Journal de recherche
Samedi 12 mars, 10 h 55
« La lutte commence, dialectiquement, pour la fin de la dialectique, comme telle, c’est-à-dire pour son accomplissement. Elle doit entrer dans la culture, dans l’outillage intellectuel ; il faudrait aujourd’hui qu’elle devienne « esprit objectif » en cessant d’être simple méthodologie, instrument d’une réflexion exceptionnelle. L’action philosophique pour la formation d’une conscience dialectique quotidienne – bien que la quotidienneté y résiste, ainsi que la structure du langage et toute stabilité - est au programme » p. 697. Deux pages plus loin, on peut lire « La philosophie vaudra ce que vaut le philosophe » p. 699.

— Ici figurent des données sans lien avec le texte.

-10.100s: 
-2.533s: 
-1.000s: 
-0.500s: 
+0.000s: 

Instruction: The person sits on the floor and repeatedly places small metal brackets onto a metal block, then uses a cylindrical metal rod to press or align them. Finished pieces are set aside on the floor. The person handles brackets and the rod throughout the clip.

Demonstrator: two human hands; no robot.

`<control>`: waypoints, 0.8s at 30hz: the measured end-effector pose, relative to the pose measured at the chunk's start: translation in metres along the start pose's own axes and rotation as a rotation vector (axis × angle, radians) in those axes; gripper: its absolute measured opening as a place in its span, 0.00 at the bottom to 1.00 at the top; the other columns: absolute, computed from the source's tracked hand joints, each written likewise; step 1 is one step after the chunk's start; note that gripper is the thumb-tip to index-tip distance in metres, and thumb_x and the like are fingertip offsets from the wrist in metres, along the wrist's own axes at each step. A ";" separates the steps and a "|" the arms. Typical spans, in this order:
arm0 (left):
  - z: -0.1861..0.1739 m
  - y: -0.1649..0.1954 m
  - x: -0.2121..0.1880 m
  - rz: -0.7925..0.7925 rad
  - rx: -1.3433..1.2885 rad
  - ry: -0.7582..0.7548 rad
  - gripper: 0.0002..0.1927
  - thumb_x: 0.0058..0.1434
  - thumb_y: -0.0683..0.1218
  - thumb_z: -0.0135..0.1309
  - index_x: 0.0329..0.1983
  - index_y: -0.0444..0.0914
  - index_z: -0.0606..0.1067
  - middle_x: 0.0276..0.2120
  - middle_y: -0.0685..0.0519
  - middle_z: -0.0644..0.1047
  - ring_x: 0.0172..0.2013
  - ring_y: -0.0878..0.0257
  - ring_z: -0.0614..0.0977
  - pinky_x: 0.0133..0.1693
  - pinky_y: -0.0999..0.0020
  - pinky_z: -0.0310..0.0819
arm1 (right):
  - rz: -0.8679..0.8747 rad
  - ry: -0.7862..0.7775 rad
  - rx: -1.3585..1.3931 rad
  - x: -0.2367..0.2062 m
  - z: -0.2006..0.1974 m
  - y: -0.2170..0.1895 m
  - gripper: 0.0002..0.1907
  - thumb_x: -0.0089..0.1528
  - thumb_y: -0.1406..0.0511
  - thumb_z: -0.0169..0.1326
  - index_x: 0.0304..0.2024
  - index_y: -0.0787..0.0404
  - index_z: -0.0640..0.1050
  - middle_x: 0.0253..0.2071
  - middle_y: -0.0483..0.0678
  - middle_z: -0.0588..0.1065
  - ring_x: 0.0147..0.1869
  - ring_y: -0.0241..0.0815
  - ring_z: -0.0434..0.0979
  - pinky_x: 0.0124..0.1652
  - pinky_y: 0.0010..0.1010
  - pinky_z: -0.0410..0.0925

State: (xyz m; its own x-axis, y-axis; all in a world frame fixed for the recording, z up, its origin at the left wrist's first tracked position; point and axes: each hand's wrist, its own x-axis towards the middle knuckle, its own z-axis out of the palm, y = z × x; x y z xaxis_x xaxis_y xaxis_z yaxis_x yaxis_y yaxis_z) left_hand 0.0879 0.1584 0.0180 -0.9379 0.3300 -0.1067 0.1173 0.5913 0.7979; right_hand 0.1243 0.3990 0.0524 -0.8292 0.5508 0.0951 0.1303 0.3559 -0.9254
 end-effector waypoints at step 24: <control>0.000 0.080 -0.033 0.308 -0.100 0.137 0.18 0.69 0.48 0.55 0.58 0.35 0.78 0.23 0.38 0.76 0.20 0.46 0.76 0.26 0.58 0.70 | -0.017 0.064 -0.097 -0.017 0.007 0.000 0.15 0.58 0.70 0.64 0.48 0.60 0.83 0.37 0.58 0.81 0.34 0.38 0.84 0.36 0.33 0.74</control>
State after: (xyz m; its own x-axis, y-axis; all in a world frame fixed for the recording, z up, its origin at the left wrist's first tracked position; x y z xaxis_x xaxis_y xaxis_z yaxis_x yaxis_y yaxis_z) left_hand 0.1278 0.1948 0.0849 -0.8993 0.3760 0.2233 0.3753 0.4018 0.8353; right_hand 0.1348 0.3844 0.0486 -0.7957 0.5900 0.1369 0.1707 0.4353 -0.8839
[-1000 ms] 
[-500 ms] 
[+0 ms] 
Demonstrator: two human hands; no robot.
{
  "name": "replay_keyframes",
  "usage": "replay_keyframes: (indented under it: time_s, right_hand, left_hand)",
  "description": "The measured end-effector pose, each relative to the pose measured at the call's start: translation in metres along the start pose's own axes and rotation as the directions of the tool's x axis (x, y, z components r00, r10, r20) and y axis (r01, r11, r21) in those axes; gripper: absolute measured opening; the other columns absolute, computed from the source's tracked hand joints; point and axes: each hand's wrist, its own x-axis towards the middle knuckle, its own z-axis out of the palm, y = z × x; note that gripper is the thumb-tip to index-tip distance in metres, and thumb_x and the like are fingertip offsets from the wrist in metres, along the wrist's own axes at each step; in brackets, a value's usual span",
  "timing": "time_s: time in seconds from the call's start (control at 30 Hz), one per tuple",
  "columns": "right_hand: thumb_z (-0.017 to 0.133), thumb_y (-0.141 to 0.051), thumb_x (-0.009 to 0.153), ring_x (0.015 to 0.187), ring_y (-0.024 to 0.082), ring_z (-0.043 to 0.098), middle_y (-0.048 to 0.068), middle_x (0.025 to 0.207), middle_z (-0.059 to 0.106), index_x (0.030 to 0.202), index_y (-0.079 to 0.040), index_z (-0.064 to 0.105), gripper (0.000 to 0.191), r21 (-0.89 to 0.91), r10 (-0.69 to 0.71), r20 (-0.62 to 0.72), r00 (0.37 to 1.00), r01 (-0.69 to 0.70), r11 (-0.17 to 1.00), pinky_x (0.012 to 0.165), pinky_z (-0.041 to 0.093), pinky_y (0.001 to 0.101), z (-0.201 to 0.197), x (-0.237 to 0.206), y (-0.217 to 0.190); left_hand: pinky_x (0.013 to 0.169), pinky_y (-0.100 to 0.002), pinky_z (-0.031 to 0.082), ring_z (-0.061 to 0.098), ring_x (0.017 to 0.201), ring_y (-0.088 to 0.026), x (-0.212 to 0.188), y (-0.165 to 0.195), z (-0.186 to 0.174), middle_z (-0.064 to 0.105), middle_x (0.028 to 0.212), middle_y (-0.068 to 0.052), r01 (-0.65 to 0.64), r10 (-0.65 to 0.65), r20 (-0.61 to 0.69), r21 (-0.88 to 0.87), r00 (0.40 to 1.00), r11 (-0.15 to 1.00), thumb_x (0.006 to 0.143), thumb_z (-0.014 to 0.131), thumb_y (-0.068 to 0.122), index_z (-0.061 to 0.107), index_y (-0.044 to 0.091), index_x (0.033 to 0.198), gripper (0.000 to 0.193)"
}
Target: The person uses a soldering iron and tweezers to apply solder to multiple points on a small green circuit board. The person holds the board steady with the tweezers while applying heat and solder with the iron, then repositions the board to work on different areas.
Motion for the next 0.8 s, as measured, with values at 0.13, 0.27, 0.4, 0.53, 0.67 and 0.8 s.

Je passe à un autre chapitre : « Le dépassement seul redonne un sens au mouvement dans l’histoire. Il reconstitue la rationalité objective que brisent les schémas empruntés à la discontinuité érigée en absolu, ou bien à la continuité pure et à la stabilité érigées en absolues » p. 707.
Dimanche 13 mars, 8 h 30
«La méthode dialectique léguée par Hegel et Marx devra s’étendre, se complexifier, s’assouplir, et cela en fonction de ce ‘contenu’ paradoxal : le possible et la visée du possible, le programme. » p. 722.
Je lis les derniers chapitres. Ils sont courts et reprennent des notions déjà traitées dans les chapitres précédents : philosophie de la présence, marxisme, sociologie… et l’idéologie ou la fin de celle-ci.